Zamora se acostumbra un año más a ser el comodín

La baja de Arbilla le devuelve al lateral izquierdo, aunque ha ocupado otras dos demarcaciones de inicio
T. S. H.

No se le considera el mejor central de la plantilla –aunque para ese puesto se le fichó en principio–, tampoco el mejor lateral o el mediocentro más brillante y, sin embargo, en todas esas demarcaciones cumple. No es titular indiscutible y, sin embargo, ha disputado de inicio diez de los treces partidos disputados. Alejandro Zamora se ha acostumbrado esta temporada, como también le sucediera la pasada, a ser el futbolista comodín de la plantilla y de esa forma acumula minutos y relevancia en el equipo. “Sólo me importa estar en el once y que cada jornada gane el equipo”, apunta.
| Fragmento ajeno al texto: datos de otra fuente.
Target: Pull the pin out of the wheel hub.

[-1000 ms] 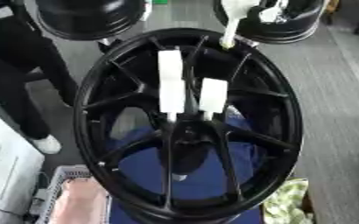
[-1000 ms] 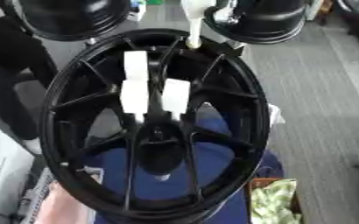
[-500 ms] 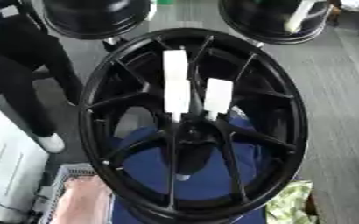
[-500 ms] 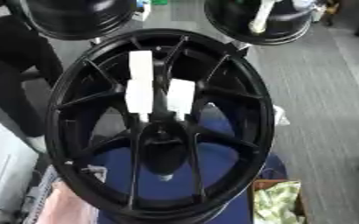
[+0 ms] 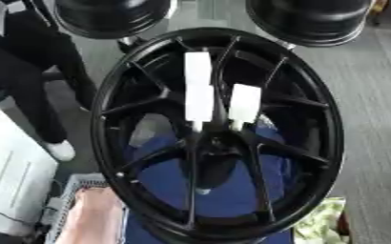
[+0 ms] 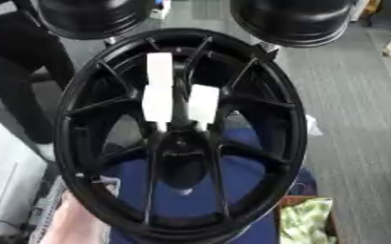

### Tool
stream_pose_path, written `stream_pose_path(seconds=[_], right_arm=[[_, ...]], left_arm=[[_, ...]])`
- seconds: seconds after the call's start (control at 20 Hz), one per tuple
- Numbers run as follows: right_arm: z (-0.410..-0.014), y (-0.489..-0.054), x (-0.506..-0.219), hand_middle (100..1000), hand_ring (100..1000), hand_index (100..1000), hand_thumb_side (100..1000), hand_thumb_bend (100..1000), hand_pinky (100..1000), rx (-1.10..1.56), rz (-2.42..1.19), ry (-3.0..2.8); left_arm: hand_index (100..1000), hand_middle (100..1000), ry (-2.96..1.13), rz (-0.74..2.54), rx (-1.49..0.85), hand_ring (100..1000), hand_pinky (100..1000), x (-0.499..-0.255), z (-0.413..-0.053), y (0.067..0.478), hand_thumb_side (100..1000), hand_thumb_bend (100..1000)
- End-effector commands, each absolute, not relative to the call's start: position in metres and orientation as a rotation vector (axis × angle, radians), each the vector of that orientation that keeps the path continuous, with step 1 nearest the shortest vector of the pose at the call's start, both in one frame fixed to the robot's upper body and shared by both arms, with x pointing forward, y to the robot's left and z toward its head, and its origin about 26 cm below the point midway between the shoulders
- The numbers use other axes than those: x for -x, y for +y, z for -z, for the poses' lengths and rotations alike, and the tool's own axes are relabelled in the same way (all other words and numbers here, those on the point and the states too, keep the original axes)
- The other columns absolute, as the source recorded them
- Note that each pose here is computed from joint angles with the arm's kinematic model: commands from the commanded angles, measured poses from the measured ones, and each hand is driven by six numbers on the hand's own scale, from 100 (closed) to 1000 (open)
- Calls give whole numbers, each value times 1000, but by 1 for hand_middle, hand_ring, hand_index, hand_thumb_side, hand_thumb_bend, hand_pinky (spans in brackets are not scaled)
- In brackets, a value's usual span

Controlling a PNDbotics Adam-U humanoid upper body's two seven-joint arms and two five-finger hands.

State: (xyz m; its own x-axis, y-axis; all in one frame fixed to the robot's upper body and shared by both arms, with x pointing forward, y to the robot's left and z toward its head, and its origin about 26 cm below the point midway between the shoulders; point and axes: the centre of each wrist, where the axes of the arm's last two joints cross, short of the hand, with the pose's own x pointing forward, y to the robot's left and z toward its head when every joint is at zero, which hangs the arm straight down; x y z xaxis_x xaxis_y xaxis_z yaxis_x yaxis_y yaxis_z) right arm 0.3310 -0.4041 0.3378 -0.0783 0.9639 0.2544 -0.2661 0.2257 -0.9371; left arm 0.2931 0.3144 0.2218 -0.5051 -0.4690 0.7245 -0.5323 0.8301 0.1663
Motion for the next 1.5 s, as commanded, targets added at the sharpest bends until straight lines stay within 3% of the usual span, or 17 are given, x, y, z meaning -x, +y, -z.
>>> stream_pose_path(seconds=[0.05, 0.45, 0.6, 0.8, 0.9, 1.5], right_arm=[[-354, -418, -318, 513, 693, 596, 250, 100, 761, 889, -1170, -1217], [-322, -423, -320, 518, 701, 602, 268, 100, 762, 870, -1176, -1140], [-314, -425, -321, 554, 725, 642, 288, 100, 770, 870, -1184, -1113], [-304, -430, -322, 851, 891, 891, 373, 100, 852, 902, -1241, -1014], [-301, -433, -322, 911, 945, 936, 468, 100, 881, 905, -1281, -955], [-311, -443, -323, 924, 964, 949, 479, 100, 888, 924, -1301, -934]], left_arm=[[771, 707, -2225, -99, -764, 868, 652, -290, -233, 318, 775, 443], [771, 707, -2226, -103, -747, 869, 653, -291, -233, 315, 774, 444], [771, 707, -2224, -105, -745, 869, 653, -291, -232, 315, 775, 443], [771, 707, -2225, -102, -740, 870, 653, -291, -232, 314, 774, 444], [771, 707, -2223, -102, -741, 870, 653, -291, -232, 315, 774, 444], [771, 707, -2224, -98, -746, 871, 654, -291, -232, 315, 773, 447]])
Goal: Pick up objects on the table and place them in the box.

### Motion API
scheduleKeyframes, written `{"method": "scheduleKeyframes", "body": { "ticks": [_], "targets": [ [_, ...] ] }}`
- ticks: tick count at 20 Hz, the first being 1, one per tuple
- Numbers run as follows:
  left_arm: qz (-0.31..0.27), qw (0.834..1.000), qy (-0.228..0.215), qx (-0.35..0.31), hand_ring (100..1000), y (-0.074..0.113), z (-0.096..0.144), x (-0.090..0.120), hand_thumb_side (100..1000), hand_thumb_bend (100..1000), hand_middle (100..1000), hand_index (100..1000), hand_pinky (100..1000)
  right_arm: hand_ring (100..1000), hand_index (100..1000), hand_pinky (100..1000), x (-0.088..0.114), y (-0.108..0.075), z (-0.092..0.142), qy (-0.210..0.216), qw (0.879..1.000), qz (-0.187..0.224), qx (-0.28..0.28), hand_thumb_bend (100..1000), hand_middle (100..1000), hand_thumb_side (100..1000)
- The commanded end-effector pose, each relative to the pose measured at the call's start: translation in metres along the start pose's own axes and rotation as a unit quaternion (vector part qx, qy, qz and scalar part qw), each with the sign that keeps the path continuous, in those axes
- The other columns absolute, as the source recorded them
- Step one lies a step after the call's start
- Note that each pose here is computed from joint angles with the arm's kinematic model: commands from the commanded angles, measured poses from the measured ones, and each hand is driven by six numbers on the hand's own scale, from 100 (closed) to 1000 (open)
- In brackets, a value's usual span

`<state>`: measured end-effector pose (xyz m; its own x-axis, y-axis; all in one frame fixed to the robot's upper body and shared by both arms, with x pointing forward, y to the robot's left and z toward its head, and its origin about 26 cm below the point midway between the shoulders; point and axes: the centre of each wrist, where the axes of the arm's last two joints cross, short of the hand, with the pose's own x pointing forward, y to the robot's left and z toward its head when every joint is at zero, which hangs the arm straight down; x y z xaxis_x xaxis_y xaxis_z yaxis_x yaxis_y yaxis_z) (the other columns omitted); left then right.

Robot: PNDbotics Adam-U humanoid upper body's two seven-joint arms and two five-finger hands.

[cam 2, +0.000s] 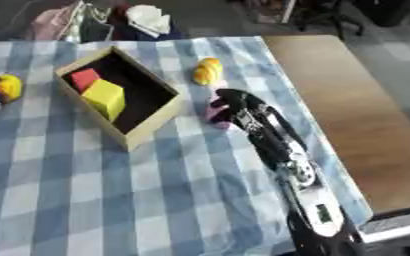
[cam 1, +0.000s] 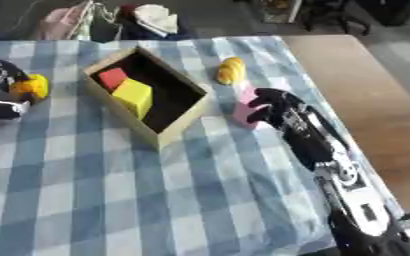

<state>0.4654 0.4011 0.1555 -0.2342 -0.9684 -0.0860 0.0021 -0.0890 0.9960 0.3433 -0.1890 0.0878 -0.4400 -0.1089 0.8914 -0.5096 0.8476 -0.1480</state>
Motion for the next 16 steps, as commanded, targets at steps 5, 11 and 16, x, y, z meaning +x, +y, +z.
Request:
{"method": "scheduleKeyframes", "body": {
  "ticks": [5, 11, 16],
  "targets": [
    [-0.003, 0.993, -0.025, 0.115, 356, 0.036, 0.001, -0.004, 218, 100, 336, 486, 603, 625, 819, 769, 0.007, -0.003, -0.003, -0.012, 1.0, 0.007, -0.002, 100, 678, 694],
    [0.004, 0.981, -0.076, 0.177, 353, 0.075, 0.0, 0.003, 189, 100, 333, 478, 606, 625, 819, 769, 0.006, -0.005, -0.002, -0.009, 1.0, 0.009, -0.003, 100, 678, 695],
    [0.036, 0.97, -0.144, 0.192, 355, 0.093, -0.012, 0.033, 183, 100, 334, 480, 610, 625, 819, 769, 0.006, -0.003, -0.002, -0.01, 1.0, 0.007, 0.0, 100, 678, 695]
  ]
}}
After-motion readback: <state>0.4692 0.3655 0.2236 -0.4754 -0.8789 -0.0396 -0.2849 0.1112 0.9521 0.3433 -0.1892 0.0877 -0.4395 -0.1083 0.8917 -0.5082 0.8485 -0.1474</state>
En el encuentro frente a Las Palmas, y una vez recuperado José Moratón –cuya ausencia había cubierto en las dos jornadas anteriores en el centro de la zaga–, perdió su hueco en el once pero apenas ha sido una semana de ausencia porque frente al Girona se espera que ocupe el lugar del sancionado Arbilla en el lateral. “En el entrenamiento he estado un poco ahí. El míster optó por mí ahí cuando se lesionó Goiko, pero también pueden entrar otros”, apunta el futbolista al que ya no le cuesta cambiar el chip y adaptarse a una nueva demarcación. “Ya me he acostumbrado a que cada jornada puede tocar en cualquier lado y, como siempre digo, sólo me importa jugar”, apunta. Zamora ha disputado 900 minutos de los 1.170 jugados hasta ahora y ha conseguido entrar con mayor asiduidad que la temporada pasada, en la que comenzó como titular en la zona media, pasó al lateral izquierdo y, poco a poco, fue saliendo del equipo de Oliva. Esta temporada ha sido esa última demarcación en la que más ha jugado, primero porque Arbilla ocupaba la banda derecha –de manera puntual ambos intercambiaron su posición– y después cuando el navarro se situó como central. En Valladolid actuó –y con acierto–, como mediocentro acompañando a Yuste y en sus últimas apariciones en el once había conseguido ejercer en su demarcación natural, la de central, aunque posiblemente es la que tiene más cara porque Goiko y Moratón, en condiciones, son intocables.